Marcela, Chilena de
34 años, llegó a Corea del Sur en abril de 2006 a través del Sistema de Permiso
de Empleo (EPS). Mediante este sistema
gubernamental, Corea del Sur se convirtió en uno de los primeros países
asiáticos que reconocía legalmente los derechos de los trabajadores y
trabajadoras migrantes y les concedía el mismo estatuto que a los trabajadores
coreanos, con los mismos derechos laborales, el mismo sueldo y las mismas
prestaciones sociales. Sin embargo, en la práctica los trabajadores migrantes
continúan sufriendo penalidades y abusos.
“Cuando llegué,
trabajé en una fábrica en Osan,
en la provincia de Gyeonggi, donde
fabricábamos
resistencias para ollas arroceras.
Me pagaban 786.000 wons surcoreanos
al mes
(815 dólares estadounidenses).
Mi jefe no era nada
agradable, me insultaba y
me presionaba para que trabajara más rápido.
Por
ejemplo, quería que fabricara mil resistencias al día.
Es muy difícil llegar a
ese número,
tienes que conectar los cables y
como son tan pequeños, te duelen
los dedos,
especialmente el pulgar y el índice.
Vivía en un
contenedor de mercancías;
una habitación con una ventana.
A veces llamaban a la
puerta en medio
de la noche y me asustaba mucho.
En invierno hacía mucho frío.
Tuve que comprarme una calefacción,
pero seguía haciendo frío.
En verano hacía
mucho calor incluso
cuando encendía el ventilador,
que tuve que comprar con mi
dinero.”
Marcela fue despedida
injustamente de la fábrica tras pedirle al jefe un día libre en Navidades.
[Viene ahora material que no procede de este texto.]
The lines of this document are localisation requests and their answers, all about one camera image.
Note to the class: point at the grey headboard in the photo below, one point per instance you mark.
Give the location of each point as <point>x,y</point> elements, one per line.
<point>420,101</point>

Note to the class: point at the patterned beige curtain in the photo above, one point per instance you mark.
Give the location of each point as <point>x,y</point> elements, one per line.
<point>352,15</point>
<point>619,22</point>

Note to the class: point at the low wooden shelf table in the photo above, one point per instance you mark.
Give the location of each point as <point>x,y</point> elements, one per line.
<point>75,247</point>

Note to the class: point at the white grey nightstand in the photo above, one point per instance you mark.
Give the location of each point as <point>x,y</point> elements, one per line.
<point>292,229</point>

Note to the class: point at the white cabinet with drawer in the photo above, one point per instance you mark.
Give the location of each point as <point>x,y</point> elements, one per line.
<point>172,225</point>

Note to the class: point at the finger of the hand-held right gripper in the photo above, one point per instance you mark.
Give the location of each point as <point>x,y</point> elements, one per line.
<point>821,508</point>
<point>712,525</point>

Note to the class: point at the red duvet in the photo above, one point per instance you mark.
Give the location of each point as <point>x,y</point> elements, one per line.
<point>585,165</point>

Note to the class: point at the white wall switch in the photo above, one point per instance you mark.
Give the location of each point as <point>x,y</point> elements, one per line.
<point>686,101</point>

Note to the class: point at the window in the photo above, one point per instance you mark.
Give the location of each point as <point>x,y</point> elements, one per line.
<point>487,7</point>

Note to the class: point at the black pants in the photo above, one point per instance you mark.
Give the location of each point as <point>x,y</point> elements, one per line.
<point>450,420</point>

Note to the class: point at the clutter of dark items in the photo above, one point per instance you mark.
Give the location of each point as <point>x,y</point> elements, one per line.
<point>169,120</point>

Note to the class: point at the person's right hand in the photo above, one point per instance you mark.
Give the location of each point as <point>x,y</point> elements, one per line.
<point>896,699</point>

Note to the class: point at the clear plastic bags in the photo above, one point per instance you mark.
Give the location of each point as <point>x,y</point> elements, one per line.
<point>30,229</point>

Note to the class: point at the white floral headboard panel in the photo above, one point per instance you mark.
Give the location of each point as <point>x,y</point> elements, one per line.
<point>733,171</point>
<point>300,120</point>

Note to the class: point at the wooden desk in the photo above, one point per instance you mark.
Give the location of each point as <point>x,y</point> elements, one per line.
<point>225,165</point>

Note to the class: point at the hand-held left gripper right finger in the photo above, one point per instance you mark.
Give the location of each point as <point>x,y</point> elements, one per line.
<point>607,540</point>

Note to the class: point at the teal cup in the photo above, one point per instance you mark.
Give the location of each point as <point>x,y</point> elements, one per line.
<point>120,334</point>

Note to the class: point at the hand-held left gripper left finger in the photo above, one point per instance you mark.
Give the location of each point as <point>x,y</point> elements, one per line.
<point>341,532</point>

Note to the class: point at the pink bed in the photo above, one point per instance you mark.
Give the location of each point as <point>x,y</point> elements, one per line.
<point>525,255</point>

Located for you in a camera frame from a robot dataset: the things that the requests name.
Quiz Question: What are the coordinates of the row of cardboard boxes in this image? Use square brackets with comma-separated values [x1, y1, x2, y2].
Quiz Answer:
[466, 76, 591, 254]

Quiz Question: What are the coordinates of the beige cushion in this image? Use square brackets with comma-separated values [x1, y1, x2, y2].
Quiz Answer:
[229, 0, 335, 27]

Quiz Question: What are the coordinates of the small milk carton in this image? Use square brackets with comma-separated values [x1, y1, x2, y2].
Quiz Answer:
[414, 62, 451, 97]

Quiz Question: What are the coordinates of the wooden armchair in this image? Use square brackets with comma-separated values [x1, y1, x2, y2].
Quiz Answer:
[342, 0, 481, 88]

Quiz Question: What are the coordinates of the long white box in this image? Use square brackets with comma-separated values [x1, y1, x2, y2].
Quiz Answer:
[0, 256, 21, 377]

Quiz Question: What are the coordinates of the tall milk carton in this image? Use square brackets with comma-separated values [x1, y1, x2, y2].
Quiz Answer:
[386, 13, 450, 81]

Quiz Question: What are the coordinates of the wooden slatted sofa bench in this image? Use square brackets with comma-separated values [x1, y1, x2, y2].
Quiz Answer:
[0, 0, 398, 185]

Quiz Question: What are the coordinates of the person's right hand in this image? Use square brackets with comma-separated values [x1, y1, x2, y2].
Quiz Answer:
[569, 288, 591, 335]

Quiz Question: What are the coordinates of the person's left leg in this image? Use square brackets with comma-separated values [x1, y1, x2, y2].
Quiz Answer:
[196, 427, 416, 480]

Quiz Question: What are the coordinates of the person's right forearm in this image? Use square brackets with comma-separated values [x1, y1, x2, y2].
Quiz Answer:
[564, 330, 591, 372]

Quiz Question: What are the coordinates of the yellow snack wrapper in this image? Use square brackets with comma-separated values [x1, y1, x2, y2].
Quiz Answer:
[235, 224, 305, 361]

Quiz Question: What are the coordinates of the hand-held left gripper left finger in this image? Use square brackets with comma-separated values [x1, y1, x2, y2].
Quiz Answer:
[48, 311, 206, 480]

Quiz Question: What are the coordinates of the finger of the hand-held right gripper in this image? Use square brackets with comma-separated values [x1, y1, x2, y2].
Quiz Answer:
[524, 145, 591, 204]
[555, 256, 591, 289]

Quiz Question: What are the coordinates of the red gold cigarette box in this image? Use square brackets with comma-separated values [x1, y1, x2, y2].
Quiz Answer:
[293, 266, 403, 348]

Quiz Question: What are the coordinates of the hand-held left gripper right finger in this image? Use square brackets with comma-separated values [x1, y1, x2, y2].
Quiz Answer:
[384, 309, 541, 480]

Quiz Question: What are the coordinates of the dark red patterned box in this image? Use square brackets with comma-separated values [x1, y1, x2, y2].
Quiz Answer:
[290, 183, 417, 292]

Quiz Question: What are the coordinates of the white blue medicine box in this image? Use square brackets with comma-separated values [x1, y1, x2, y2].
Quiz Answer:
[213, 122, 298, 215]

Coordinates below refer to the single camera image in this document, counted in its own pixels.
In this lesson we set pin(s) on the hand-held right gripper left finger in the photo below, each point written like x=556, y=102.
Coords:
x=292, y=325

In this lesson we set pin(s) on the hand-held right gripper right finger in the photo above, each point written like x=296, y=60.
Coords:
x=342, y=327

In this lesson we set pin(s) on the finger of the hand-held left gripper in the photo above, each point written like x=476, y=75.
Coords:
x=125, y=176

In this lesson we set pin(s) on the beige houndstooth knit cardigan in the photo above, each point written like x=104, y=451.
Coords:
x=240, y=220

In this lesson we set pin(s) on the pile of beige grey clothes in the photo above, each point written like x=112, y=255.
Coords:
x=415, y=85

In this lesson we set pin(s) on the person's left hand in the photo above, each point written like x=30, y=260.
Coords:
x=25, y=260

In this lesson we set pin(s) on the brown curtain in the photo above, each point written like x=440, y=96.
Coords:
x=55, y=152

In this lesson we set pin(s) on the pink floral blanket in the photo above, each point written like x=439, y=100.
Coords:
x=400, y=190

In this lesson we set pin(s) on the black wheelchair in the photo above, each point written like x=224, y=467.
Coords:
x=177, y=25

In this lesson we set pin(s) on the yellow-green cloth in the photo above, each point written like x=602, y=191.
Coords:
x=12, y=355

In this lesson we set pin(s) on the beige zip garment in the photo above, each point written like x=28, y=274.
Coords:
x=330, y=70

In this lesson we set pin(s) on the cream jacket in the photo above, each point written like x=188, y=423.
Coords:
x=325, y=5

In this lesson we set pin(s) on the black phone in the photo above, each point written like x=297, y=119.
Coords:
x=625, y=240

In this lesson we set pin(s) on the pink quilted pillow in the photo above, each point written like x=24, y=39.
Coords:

Desgraciadamente, no
es un caso aislado.
El investigador de Amnistía Internacional se encontró con muchas historias similares de despidos injustos entre marzo de 2008 y julio de 2009. Muchos trabajadores y trabajadoras migrantes no denuncian estos despidos debido a la barrera del idioma, el desconocimiento de sus derechos y lo largo y complicado que es el proceso.